Üçüncü kural; yapacağınız işlerin planının olması. Hangi zaman diliminde ne ile meşgul olacağınızın tasarlanması. Bu her daim robot gibi modamod yaşayacağınız anlamına gelmesin. Ruhumuz planlı, monoton diye tabir edilen yaşam tarzında çok huzurludur ve kendini güvende hisseder.
Kendimizi sevdik, bildik, yücelttik, bedenimizi yemek ve uyku ile besleyip kolları işlere sıvadık. Planlar yaptık, zamanımızı yönetmek için adımlar attık. Ne kaldı geriye?
Dördüncü altın kural; gününüzün boş anlarını miskinlikle geçirmemek. Bu husus çok önemli. Dinlenmek sadece uyumak, müzik dinlemek, film izlemek, ele kumandayı alıp o program senin bu program benim takip etmek değildir. Bunlar da yapılabilir fakat toplum olarak bilinçlenmemiz gereken nice seçenekler var. Mesela okumak. Boş zamanınızda kendinize yaptığınız en büyük iyiliktir. Beyninize rahatlatıcı bir terapidir. Mesela sevdiklerinizle vakit geçirmek. Konuşmak ve dinlemek bağınızı güçlendirir. Özleminizi giderir. Sizi mutlu kılar. Mesela hobilerinizle uğraşmak. Onca iş, çocuk, ev, çamaşır, bulaşık, ütü arasında ne hobisi? Dediğinizi duyar gibiyim. Bu karmaşa arasında nefes alacağınız bir üretim hem zihninize hem bedeninize hem de ruhunuza iyi gelecektir. Mesela egzersiz yapmak. Doğru nefes alıp vererek oksijen-karbondioksit dengesini sağlamak, yürüyerek ya da koşarak kaslarınızı çalıştırmak sağlığınıza iyi gelecektir.
Örneklerden de anlaşılacağı gibi okurum, zamanını yönetmek senin elinde. Sen de üretiyorsun, ben de. Ne ürettiğimizin çok önemi yok. Sen bana muhtaçsın, ben de sana. Sen bana lazımsın, ben de sana. Yirmi dört saat sana da verilmiş bana da. Zamanım yetmiyor cümlesini lügatimizden kaldıralım olur mu?

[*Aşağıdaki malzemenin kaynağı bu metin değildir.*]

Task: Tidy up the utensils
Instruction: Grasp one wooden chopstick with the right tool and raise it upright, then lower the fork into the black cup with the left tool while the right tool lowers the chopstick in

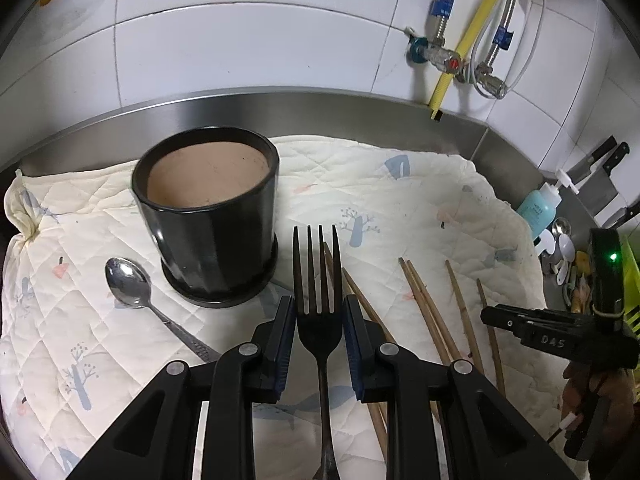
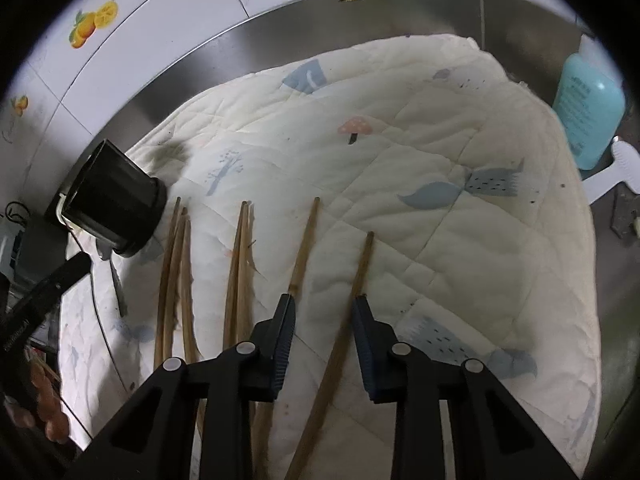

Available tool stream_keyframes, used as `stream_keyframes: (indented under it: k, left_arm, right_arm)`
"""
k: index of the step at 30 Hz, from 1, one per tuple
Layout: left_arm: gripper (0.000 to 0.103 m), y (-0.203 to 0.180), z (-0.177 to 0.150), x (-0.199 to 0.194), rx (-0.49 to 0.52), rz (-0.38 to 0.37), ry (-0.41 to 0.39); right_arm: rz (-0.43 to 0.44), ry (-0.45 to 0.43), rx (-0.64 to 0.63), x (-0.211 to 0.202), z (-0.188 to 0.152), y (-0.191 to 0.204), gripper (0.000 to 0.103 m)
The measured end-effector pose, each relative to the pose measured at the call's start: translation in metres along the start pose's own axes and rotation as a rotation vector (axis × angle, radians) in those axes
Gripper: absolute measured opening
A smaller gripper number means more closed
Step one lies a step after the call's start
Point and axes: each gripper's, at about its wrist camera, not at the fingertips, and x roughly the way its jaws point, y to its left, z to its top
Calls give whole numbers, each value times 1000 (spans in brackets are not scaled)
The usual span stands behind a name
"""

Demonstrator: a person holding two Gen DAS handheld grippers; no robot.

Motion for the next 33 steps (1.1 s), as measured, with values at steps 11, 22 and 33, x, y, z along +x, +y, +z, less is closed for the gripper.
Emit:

Unutmayalım; mayasında sevgi olan bir beden evvela kendine, sonra işine, eşine, aşına kaliteli ve kâfi derecede bakar. Temelinde bilinç olan bir zihin monotonluğa şükür eder. Yüce Yaradan’ın verdiği her nimette kuvvet bulur. İsraftan fersah fersah kaçan ruh çalışırken başkaları, dinlenirken kendi için üretir.